Calculating average flow rates through ducts, pipes, hoods and stacks is simple. The cross-sectional area of the duct is multiplied by the average air velocity to find the volume per time or flow rate. On the other hand, gathering data accurately and precisely to measure air velocity across ducts, has been more difficult due to differing degrees of friction across a duct.

Poor data collection produces the errors in duct balancing. The challenge is; “How to acquire the average flow rate measurement across differing cross-sections of duct – and how can using professional flow meters help?”

Before addressing the problem lets clarify what we mean by “air velocity” and “professional flow meters”.

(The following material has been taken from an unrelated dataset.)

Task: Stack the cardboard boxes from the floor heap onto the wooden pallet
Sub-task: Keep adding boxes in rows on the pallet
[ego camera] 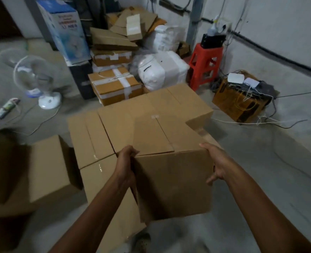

Air velocity in a duct, pipe, hood or stack is the distance travelled by air per unit of time and is commonly expressed as m/s or FPM.

A professional flow meter is a scientific instrument that allows the user to determine air flow in a volumetric measurement. These devices enable a technician to quickly and accurately determine the air volume flowing past a specific point in a duct per unit of time. This is commonly expressed in l/s (Litres per second) or CFM (cubic feet per minute).

Common Applications for “Professional Flow Meters”

Flow meters are most commonly used by HVAC professionals – that is, technicians who work in the heating, ventilation and air conditioning (HVAC) services.

Applications where more accurate measurements of air velocity through a duct matter using flow meters include:

  • Balancing air conditioning ducts
  • Using flow meters to measure the efficiency of fume hoods, exhaust fans and rangehoods
  • Measuring air flow using flow meters through any system that has a duct, such ventilation shafts in a commercial building.

The Physics of Air Flowing Trough a Duct

The measurement challenge can be summarised as follows:

  • Air is affected by friction the closer it is to the edge or surface of the duct
  • The greatest air velocity is in the frictionless middle of the cross-section of the duct
  • The velocity profile of the duct is dependent on the shape of the duct and the force pushing the air
  • Minimizing perimeter walls to achieve greater cross-sectional area will increase the frictionless area in a duct - therefore, the most efficient shapes of ducts are round, square, and rectangular in that order.

How to Make Measurements for a Good Database Using Flow Meters - The Log-linear Method

Considering the cross-section at any point of a duct, the grid lines which lay out the duct flow measurement points for flow meters are traverses. The log-linear method provides high accuracy (±3%) in flow totalization by preferentially measuring air flow closest the edges of the duct space. Now, the question is how to measure cubic meters per minute (cmm) in a duct using flow meters? This all depends on the shape of the duct itself.

Air Flow in Round Ducts

The log-linear traverse for round ducts - three diameter approach. Three traverses, diameters, evenly spaced at 60° create six pieces of pie in a round duct. Three air flow measurements using flow meters are taken per radius: on the edge; one-third toward the centre; two thirds toward the centre. A total of eighteen readings accurately describes the air flow rate.

An alternative method, the log-linear traverse for round ducts - two-diameter approach uses twenty data points but will not produce as accurate an average using flow meters as the eighteen points along three traverses.

Air Flow in Rectangular or Square Ducts

Accuracy using this method demands a minimum of twenty-five data points - up to a maximum of forty-nine. A duct side of less than 75 cm requires five traverses. A duct side of greater than 75 cm requires seven traverses.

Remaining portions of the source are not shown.